Sunday, February 04, 2007

Always Do Sober What You Said You'd Do Drunk.

That will teach you to keep your mouth shut.

Thank you, Ernest Hemingway.

I'm sitting here at NIH getting my red cell transfusion and realizing that Ernie's admonition applies to illness as well as inebriation.

When I was really sick in December/January and doing all that scary advanced directive stuff, I (I'm not too proud to admit) was bargaining with God like he was selling trinkets at a flea market. You know, the usual stuff you say in some ludicrous belief that God gives such a rat's ass about you taking old clothes to Goodwill that he'd facilitate your recovery so you could go do it:

"If I get to go home, I will never {insert random not-nice thing here} again."
"If you help me get better, I will actually join a temple and formally commit to being part of the community."
"If you give me the strength to get better I will never again claim fatigue or full schedule as a valid reason for not doing something I ought to be doing."
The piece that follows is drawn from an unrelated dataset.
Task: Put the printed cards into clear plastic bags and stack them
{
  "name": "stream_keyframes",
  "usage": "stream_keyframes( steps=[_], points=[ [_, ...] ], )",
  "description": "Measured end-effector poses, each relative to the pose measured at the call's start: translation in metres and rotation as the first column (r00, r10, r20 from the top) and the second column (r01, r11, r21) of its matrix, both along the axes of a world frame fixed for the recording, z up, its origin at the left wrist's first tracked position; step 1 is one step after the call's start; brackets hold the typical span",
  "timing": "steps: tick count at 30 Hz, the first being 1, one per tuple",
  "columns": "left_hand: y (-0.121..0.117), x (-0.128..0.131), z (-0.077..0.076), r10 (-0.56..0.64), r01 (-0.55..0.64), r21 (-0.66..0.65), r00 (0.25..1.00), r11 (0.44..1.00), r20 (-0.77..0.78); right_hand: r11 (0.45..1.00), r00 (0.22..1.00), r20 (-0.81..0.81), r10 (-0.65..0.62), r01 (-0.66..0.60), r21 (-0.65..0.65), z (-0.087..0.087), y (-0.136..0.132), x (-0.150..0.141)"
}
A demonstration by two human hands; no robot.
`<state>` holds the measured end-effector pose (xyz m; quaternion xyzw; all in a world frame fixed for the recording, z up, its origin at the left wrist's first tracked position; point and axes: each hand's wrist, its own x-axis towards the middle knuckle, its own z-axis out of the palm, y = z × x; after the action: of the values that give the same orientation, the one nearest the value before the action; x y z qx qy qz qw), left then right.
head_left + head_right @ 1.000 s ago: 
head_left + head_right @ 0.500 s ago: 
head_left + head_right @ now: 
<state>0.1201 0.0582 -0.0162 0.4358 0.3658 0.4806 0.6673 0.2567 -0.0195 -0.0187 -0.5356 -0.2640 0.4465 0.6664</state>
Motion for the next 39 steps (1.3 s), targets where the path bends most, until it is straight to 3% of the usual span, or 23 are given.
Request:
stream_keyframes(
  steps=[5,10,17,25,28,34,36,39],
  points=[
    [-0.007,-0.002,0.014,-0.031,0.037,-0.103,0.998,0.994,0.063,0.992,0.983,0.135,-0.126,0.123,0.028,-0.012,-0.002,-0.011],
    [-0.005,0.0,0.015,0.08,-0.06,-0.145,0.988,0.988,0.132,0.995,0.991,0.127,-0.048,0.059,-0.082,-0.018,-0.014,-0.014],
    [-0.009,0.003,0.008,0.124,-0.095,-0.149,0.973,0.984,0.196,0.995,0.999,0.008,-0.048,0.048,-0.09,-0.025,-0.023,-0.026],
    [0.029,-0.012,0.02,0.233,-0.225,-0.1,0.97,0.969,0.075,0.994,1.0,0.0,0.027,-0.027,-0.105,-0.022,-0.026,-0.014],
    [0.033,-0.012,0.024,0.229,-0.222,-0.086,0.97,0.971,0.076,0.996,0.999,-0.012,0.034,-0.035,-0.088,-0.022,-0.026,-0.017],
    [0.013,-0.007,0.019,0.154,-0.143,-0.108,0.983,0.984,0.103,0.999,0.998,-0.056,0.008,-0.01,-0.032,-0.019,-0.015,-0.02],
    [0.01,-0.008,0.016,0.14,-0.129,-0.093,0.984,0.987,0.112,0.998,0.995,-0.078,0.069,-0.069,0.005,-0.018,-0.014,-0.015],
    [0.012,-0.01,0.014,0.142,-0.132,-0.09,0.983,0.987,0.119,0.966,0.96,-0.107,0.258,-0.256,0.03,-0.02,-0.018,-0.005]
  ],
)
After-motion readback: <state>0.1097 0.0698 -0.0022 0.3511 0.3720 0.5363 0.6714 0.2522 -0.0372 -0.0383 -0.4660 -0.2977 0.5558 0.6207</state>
The urge to bargain with God is such a strange phenomenon. Especially when, even as I was in mid-bargain, I knew that this was not how it all works. I knew, even as I was making nonsense vows left and right, that God does not "let" you live because you promise to stop saying "F*ck" so much. God doesn't "let" you die because He wasn't convinced by your vow to help little old ladies across the street more often. We all know it doesn't work like that. And yet, when crisis hits, our (or, at least, my) first urge is to launch into full contractual negotiations with the Supreme Being:

E (hereafter referred to as "the Supplicant") agrees to indemnify and hold harmless God (hereafter referred to as "the Deity") against loss or threatened loss or expense by reason of the liability or potential liability of the Supplicant for or arising out of any claims for damages. The failure by the Deity to require performance of any provision shall not affect the Deity's right to require performance at any time thereafter, nor shall a waiver of any breach or default of this Contract constitute a waiver of any subsequent breach or default or a waiver of the provision itself.


Yes indeed I was bargaining with God like a union shop steward.

I've come to realize lo these past few weeks, however, that the exercise in bargaining is less a conversation with God and more a conversation with ourselves, in which God is the long-suffering friend letting us yammer, or the therapist who is saying, "Hmm. And how do you feel about that situation? Help me understand why you feel it is important." I think it is the human impulse, when disaster strikes, to take stock of our lives to date and determine for ourselves where we feel we could do better. We then turn that into divine negotiations in the wishful-thinking belief that, a la Defending Your Life {Albert Brooks, Meryl Streep, 1991), that if only we can prove that we'd do it better next time, we can get another chance to do just that.

So the upside is that I got better and got to go home. The "down"side is that I now have to keep all the promises I made to God (myself?) back in December, and let me tell you, it is a hassle with a capital H. :) I've joined the temple. I've called friends to apologize for previous bad behavior. I've given others forgiveness that I'd been denying them. I've mopped and scrubbed my house (please God, don't let me die and have people think I kept such a nasty-looking house!). I've started behaving and living like what I claimed to believe about God is true, ie, that God is good, that faith is a good thing, that every single one of us--including me, sick or not--is responsible for tikkun olam (repairing the world). It's damn busy days in the aftermath of shooting my mouth off, let me tell you.

I'm just hoping that all of my "feeding the hungry" and "going to temple" activities will sufficiently distract God from the fact that I still say F*ck too much.

2 comments:

Vigilante said...

Or, maybe not enough?

Just Vegas said...

Seriously, you gotta know He's thowing a few in Himself.